**Exercise objective**
In the data below, find the line that contains "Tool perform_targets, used" and the line that contains "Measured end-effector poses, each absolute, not". Copy both, plus every line between them, exactly.

**Given entries**
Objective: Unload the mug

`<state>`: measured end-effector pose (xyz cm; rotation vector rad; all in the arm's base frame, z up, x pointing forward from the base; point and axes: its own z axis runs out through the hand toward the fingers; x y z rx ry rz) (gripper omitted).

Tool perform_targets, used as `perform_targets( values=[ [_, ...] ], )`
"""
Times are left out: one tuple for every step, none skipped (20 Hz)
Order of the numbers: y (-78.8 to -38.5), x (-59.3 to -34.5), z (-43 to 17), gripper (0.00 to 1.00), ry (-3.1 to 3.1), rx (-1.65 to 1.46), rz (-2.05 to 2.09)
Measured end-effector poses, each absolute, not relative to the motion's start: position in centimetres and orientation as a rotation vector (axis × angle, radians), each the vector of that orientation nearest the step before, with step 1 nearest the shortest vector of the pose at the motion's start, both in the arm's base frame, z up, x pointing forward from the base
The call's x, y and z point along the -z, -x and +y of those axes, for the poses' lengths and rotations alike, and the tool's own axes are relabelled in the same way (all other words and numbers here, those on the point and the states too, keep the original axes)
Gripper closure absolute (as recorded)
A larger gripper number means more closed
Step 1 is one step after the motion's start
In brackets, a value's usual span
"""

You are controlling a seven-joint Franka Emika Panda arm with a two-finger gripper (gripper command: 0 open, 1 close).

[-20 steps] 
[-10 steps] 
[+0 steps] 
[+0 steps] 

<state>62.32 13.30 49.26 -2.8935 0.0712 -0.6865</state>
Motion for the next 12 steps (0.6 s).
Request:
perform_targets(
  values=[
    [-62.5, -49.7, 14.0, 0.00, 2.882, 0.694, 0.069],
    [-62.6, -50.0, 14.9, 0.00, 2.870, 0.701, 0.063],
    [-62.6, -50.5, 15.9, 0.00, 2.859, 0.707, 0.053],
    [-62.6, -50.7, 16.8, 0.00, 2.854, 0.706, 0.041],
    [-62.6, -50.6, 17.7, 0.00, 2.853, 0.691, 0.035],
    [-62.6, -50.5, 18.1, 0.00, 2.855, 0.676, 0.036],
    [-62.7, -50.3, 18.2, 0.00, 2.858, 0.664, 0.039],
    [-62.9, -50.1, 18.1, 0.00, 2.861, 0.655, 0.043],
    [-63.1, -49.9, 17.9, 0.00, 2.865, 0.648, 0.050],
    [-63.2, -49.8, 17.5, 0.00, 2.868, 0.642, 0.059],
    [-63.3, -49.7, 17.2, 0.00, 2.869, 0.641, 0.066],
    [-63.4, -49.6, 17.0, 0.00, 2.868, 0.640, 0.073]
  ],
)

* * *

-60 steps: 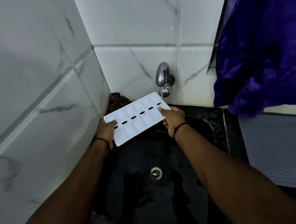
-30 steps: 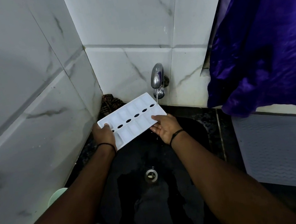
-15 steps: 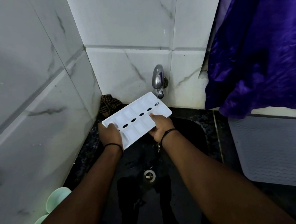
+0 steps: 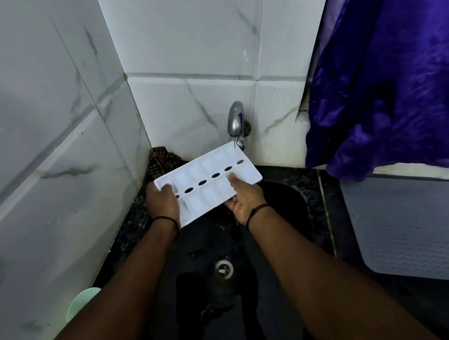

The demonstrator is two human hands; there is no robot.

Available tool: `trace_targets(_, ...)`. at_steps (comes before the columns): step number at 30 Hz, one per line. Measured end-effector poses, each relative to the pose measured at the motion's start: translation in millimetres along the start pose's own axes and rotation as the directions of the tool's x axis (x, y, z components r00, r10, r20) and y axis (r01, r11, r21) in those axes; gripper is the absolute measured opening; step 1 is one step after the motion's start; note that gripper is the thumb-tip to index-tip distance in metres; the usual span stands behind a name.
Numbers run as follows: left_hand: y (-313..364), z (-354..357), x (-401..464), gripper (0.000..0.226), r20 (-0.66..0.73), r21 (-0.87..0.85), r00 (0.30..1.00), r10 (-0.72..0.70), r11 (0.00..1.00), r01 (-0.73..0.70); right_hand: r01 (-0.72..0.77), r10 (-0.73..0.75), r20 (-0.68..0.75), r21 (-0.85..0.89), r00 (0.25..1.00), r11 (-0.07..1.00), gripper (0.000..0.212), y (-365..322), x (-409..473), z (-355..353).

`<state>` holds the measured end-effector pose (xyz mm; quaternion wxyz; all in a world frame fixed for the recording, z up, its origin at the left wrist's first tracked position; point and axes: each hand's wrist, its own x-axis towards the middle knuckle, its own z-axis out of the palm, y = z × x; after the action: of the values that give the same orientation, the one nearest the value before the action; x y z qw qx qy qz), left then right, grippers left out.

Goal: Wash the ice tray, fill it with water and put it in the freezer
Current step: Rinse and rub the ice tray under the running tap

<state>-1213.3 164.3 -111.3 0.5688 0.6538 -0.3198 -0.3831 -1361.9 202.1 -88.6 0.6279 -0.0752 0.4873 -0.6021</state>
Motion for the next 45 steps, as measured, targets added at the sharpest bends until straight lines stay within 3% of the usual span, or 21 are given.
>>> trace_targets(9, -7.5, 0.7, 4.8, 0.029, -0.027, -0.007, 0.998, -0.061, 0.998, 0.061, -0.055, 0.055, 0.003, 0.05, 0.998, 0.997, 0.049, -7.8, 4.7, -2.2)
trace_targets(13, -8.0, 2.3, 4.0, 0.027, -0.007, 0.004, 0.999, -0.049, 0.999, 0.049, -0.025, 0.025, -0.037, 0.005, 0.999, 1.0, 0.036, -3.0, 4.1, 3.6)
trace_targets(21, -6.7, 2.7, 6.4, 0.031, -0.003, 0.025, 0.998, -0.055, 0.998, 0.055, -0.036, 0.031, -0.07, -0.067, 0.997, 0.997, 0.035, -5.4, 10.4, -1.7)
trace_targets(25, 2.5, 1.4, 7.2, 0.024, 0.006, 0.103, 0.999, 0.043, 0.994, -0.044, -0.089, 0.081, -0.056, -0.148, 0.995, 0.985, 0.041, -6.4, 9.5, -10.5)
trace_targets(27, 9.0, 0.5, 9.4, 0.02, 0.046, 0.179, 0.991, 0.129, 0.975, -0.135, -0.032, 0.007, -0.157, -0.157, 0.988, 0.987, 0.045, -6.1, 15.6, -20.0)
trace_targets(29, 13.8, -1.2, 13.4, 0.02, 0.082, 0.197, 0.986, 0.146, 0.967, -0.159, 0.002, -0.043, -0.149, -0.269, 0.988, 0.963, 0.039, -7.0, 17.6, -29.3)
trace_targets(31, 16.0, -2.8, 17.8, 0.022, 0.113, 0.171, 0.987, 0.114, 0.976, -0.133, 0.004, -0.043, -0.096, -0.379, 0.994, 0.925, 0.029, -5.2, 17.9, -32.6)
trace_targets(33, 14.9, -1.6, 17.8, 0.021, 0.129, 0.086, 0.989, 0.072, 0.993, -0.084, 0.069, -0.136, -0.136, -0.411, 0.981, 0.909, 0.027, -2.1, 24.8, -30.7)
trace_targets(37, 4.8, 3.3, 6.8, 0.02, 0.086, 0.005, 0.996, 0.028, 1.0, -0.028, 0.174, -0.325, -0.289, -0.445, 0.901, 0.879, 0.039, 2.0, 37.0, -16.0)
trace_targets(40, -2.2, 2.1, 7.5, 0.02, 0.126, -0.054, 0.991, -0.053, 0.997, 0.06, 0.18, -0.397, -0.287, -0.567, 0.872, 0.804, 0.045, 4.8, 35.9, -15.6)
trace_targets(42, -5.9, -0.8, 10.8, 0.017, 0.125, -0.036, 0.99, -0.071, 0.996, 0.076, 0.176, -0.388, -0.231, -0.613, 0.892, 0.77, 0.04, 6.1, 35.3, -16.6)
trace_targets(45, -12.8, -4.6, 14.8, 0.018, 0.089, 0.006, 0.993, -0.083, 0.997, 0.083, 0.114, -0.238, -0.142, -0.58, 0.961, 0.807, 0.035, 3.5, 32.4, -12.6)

**Written solution**
Tool perform_targets, used as `perform_targets( values=[ [_, ...] ], )`
"""
Times are left out: one tuple for every step, none skipped (20 Hz)
Order of the numbers: y (-78.8 to -38.5), x (-59.3 to -34.5), z (-43 to 17), gripper (0.00 to 1.00), ry (-3.1 to 3.1), rx (-1.65 to 1.46), rz (-2.05 to 2.09)
Measured end-effector poses, each absolute, not relative to the motion's start: position in centimetres and orientation as a rotation vector (axis × angle, radians), each the vector of that orientation nearest the step before, with step 1 nearest the shortest vector of the pose at the motion's start, both in the arm's base frame, z up, x pointing forward from the base

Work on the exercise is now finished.